This archive report was first published on 30 October 2019.
On October 25, 2019, Deputy President William Ruto announced that the national government was ready to relinquish its 20 per cent shareholding in the struggling Mumias Sugar Company to the county government of Kakamega after it presented a revival plan.
Lugari MP Ayub Savula has accused Ruto of playing politics with the economy of Western Kenya, saying the move was a ploy to win votes in the region ahead of the 2022 general elections.
Savula claimed that the county government had been demanding the shares so it could gain access to the board of management to make decisions and start restructuring the miller, but the National Treasury declined.
“The county government has been demanding these shares so it could gain access to the board of management to make decisions and start restructuring the miller but the National Treasury declined. Why hand over the shares when they cannot help in its revival?” Savula said.

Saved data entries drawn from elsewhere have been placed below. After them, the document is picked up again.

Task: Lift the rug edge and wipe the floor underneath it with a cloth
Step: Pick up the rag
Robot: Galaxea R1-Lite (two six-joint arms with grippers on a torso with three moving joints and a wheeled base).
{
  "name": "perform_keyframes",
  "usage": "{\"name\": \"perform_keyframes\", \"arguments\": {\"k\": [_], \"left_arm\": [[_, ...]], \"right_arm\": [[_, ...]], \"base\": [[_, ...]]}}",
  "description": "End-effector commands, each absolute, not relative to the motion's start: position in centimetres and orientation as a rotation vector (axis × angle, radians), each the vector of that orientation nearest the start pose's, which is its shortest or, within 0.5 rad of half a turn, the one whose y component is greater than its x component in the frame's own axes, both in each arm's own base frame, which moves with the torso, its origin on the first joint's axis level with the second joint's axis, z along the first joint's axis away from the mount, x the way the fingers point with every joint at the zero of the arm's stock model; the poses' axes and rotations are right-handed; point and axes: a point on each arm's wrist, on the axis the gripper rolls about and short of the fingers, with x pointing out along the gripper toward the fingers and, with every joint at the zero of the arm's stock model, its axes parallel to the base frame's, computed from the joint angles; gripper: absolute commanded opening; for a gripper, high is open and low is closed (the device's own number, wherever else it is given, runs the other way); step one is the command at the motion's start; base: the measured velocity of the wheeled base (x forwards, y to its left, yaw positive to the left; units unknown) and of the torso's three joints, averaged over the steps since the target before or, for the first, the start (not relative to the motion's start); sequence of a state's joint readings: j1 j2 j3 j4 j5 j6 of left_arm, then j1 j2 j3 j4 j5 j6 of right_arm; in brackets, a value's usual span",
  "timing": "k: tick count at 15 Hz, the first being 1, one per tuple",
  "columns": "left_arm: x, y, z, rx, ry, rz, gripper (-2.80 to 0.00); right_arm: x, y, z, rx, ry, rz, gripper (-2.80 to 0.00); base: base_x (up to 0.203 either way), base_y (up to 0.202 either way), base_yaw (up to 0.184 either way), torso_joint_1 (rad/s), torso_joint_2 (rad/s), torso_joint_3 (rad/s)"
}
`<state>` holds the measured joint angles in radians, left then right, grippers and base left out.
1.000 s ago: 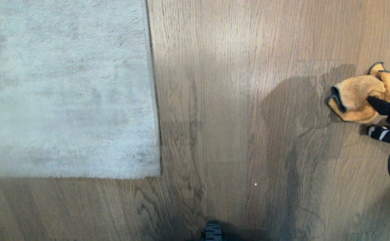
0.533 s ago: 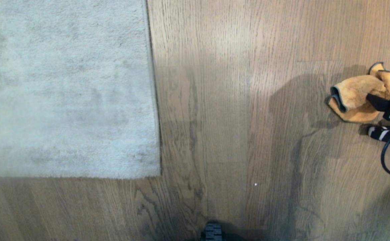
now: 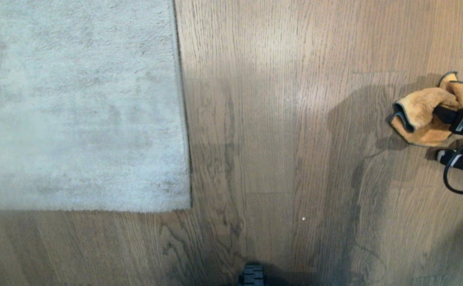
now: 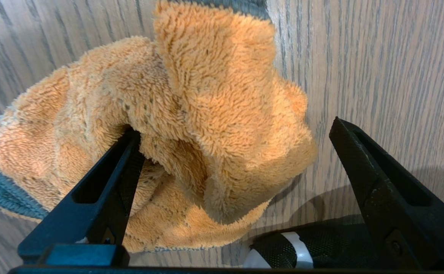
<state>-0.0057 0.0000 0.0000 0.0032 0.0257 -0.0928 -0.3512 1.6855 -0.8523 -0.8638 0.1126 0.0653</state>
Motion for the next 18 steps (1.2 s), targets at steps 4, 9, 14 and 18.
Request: {"name": "perform_keyframes", "arguments": {"k": [4, 9, 14, 18], "left_arm": [[-2.28, 0.07, 7.52, -0.094, 0.002, 0.02, -2.8], [-2.28, 0.07, 7.52, -0.094, 0.002, 0.02, -2.8], [-2.28, 0.07, 7.52, -0.094, 0.002, 0.02, -2.8], [-2.28, 0.07, 7.52, -0.094, 0.002, 0.02, -2.8]], "right_arm": [[29.29, -10.73, 22.11, 0.06, -0.037, -0.242, 0.0], [29.5, -10.95, 21.63, 0.062, -0.019, -0.19, 0.0], [29.67, -11.01, 21.29, 0.065, -0.008, -0.189, -2.8], [29.49, -10.94, 21.39, 0.065, -0.01, -0.188, -2.8]], "base": [[0.0, 0.0, 0.0, 0.0, 0.0, 0.0], [0.0, 0.0, 0.0, 0.0, 0.0, 0.0], [0.0, 0.0, 0.0, 0.0, 0.0, 0.0], [0.0, 0.0, 0.0, 0.0, 0.0, 0.0]]}}
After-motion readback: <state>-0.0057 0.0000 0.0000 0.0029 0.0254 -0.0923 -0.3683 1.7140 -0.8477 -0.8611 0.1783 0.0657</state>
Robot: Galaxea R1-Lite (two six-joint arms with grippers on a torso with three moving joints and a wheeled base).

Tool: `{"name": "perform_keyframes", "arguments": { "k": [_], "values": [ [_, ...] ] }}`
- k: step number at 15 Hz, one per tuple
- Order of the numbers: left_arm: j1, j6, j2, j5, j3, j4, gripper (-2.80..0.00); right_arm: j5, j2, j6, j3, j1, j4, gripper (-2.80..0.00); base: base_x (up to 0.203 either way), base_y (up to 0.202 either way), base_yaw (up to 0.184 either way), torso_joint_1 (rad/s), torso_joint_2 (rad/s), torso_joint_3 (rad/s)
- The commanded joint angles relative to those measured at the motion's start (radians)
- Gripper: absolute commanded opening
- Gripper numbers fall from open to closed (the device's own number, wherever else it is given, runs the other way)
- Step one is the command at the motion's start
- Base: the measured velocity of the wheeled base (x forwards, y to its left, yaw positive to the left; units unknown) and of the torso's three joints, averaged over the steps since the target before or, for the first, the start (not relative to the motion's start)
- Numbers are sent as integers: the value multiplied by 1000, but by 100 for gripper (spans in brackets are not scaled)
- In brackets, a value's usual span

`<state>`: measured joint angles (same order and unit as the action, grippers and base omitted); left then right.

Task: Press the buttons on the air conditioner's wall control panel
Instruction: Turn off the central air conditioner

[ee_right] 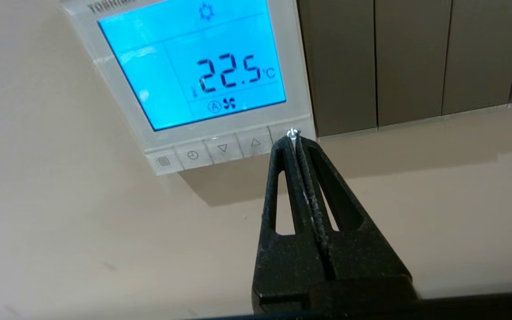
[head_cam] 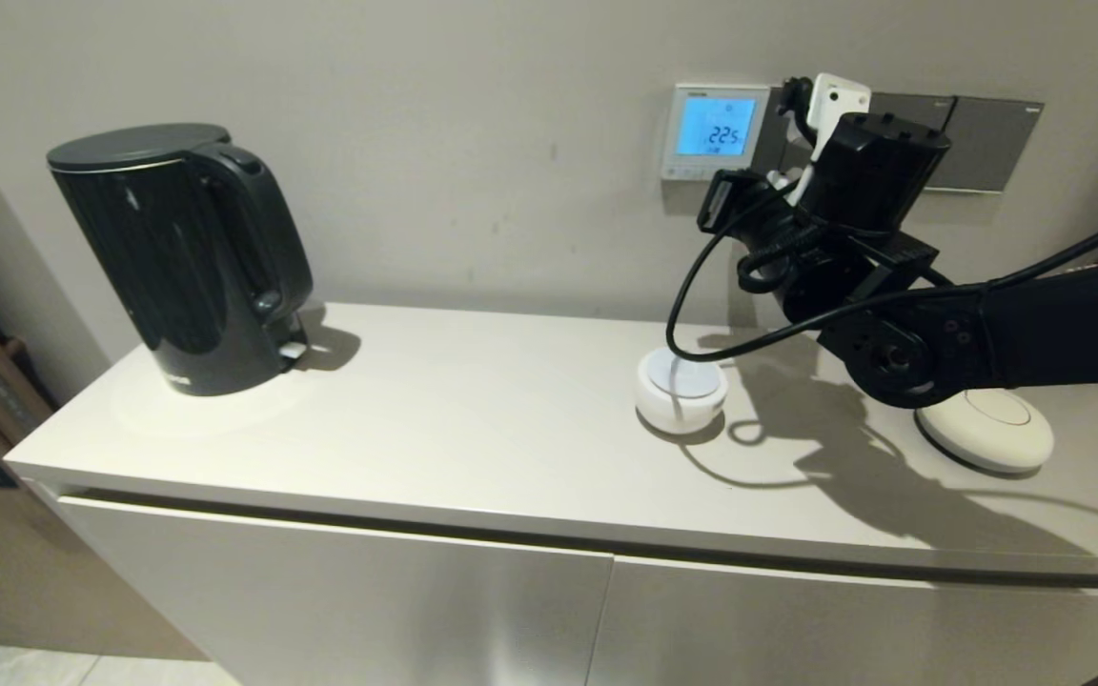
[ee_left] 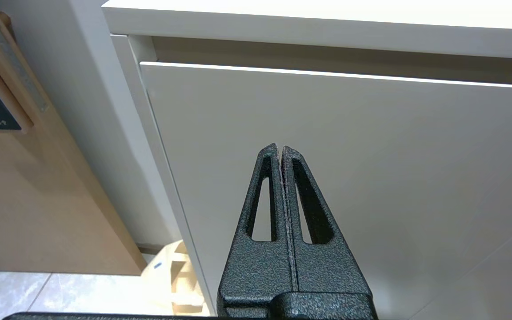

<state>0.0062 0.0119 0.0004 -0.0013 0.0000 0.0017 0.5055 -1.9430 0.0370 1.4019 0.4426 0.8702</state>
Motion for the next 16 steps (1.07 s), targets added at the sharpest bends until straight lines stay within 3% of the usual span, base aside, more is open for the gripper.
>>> {"name": "perform_keyframes", "arguments": {
  "k": [1, 16],
  "values": [
    [1, 0, 0, 0, 0, 0, -280, 2, -14, 0, 6, 1, 7, -280, 0, 0, 0, 0, 0, 0],
    [1, 0, 0, 0, 0, 0, -280, 4, -63, 1, 54, -13, 9, -280, 0, 0, 0, 0, 0, 0]
  ]
}}
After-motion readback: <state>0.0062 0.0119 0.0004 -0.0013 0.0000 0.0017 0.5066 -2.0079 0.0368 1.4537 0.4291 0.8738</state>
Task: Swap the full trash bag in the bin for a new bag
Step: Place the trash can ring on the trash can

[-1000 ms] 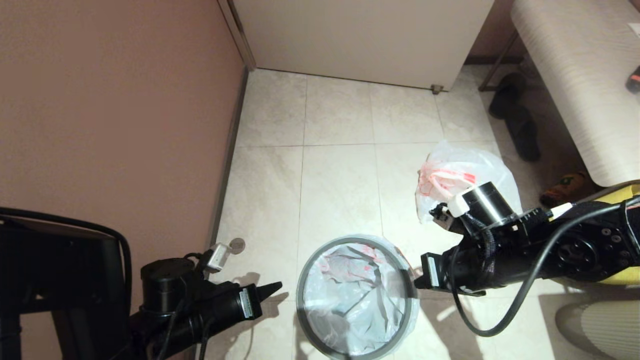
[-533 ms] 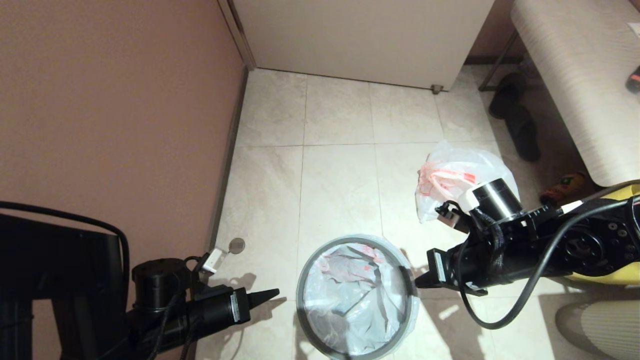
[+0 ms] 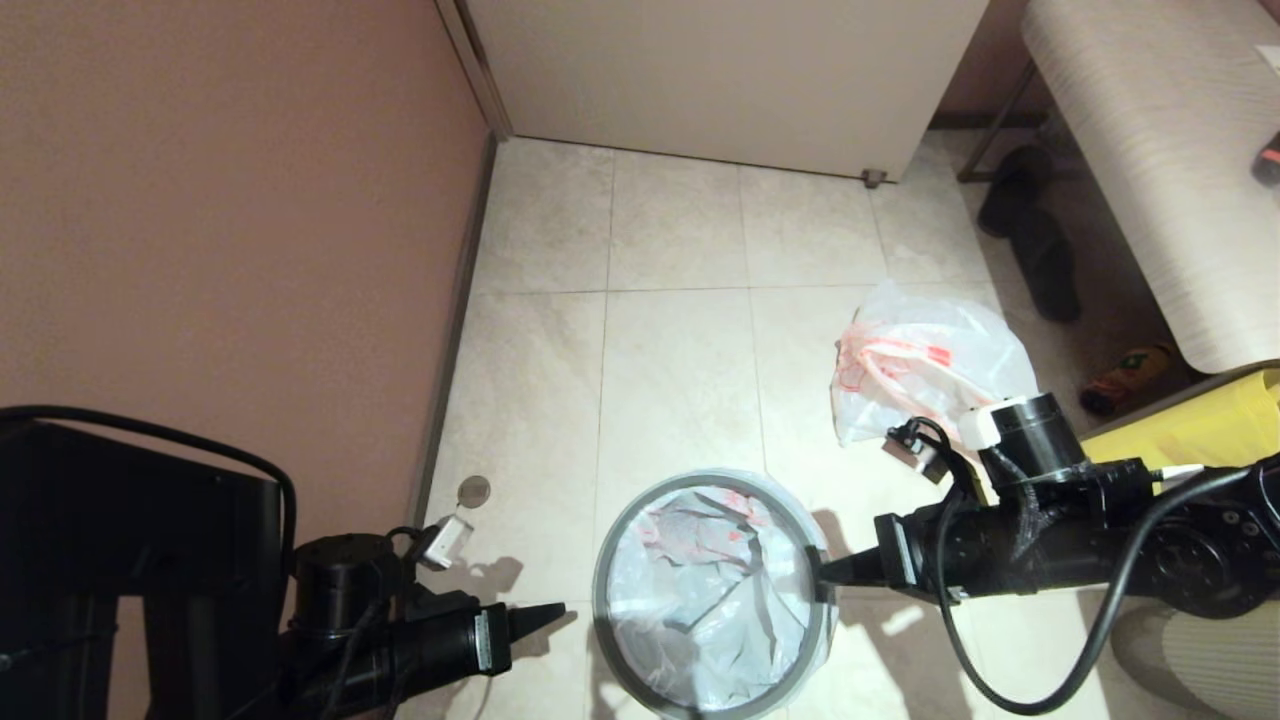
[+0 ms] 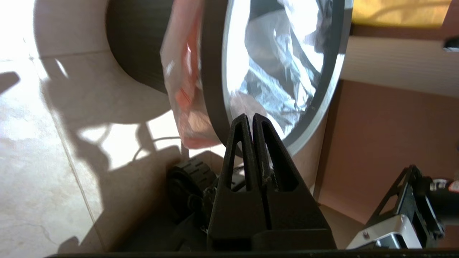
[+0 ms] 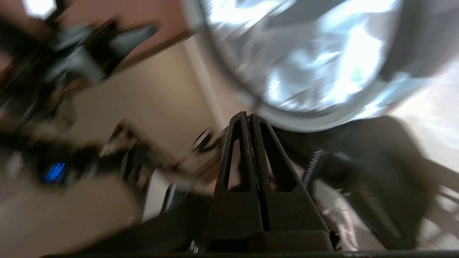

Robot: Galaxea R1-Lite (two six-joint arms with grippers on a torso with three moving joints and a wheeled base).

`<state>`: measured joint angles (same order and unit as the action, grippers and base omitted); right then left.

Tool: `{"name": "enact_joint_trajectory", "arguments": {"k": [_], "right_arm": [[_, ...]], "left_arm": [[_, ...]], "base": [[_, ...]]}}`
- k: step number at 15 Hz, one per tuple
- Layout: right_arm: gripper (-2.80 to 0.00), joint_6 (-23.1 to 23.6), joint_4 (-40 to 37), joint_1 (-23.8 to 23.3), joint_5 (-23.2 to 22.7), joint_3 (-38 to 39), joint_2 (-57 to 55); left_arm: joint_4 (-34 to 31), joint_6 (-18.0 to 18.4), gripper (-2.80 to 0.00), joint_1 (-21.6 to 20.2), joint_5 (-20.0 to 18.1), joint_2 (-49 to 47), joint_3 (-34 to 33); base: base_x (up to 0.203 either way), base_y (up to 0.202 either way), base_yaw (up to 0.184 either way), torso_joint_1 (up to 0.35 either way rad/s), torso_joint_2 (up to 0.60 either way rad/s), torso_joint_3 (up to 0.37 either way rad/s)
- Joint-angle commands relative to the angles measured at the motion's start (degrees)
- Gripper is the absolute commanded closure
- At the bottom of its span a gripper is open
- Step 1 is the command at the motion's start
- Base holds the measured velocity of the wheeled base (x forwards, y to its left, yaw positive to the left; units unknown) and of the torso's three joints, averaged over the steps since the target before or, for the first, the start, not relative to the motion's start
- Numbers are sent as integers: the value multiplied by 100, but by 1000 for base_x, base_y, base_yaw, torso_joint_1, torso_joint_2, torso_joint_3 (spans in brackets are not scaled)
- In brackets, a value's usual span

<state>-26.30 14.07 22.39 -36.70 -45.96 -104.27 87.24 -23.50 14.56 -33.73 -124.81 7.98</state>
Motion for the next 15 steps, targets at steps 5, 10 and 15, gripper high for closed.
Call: {"name": "enact_joint_trajectory", "arguments": {"k": [5,10,15], "right_arm": [[0,1109,920,-350,-1690,817,-484],[0,1663,1131,-389,-1745,938,-920],[0,1684,2652,-357,-1745,1425,-1539]], "left_arm": [[266,-7,0,88,-35,-105,-75],[272,276,0,206,-72,-83,-282],[272,276,0,145,-81,-58,-242]], "base": [[0,0,0,0,0,0],[0,0,0,0,0,0],[0,0,0,0,0,0]]}}
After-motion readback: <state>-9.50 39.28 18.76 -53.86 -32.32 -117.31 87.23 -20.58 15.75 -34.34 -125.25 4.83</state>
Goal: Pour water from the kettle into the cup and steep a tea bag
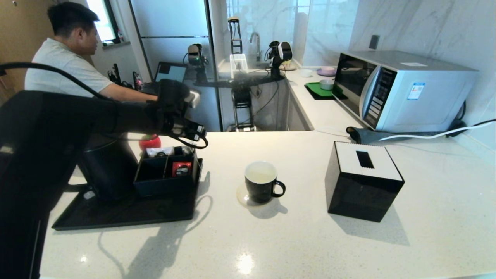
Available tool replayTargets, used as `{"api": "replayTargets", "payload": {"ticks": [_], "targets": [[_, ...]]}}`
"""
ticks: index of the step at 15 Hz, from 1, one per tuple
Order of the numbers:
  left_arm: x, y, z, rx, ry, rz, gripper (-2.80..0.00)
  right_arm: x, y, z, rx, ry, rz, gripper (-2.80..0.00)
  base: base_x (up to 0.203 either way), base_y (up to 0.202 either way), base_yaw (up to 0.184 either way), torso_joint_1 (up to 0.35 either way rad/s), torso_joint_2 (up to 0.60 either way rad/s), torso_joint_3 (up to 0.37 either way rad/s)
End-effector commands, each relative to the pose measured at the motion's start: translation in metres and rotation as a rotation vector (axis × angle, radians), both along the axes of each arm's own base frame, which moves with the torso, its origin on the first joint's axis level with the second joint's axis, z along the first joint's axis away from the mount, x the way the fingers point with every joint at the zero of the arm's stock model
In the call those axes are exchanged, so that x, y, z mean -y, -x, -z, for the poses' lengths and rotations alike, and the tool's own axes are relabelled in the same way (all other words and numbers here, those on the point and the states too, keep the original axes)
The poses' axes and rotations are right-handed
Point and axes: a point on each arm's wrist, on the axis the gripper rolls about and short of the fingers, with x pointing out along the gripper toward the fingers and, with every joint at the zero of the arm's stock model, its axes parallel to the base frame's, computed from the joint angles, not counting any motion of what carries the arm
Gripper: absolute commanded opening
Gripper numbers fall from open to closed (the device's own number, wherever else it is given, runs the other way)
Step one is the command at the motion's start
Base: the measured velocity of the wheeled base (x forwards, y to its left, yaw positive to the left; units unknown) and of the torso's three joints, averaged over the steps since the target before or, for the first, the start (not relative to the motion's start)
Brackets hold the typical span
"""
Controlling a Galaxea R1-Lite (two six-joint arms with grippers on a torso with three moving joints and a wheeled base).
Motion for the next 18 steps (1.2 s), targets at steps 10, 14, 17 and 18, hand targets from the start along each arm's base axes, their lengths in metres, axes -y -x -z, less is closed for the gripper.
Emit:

He also accused Ruto of donating millions to schools in Western Kenya for political reasons, saying it was too late for the company to be revived.
“When the people of Western cried that the company was ailing, he was busy donating millions to schools for political reasons. How do you give the county shares without money? It’s too late that the company is under receivership,” Savula said.
Yesterday, Savula warned that Luhya MPs who follow Ruto for handouts at the expense of the people will all be sent packing come 2022.
Kakamega Senator Cleophas Malala also weighed in, saying the DP should ensure all debts owed by the company are written off before surrendering the shares.
“Giving the county shares that have debts is like transferring 20 per cent of Mumias loans to the county government. We are asking our brothers from Western who joined Jubilee at the instigation of the DP on the grounds they wanted the region to access development to tell us what the region has benefited from the Jubilee administration,” Malala said.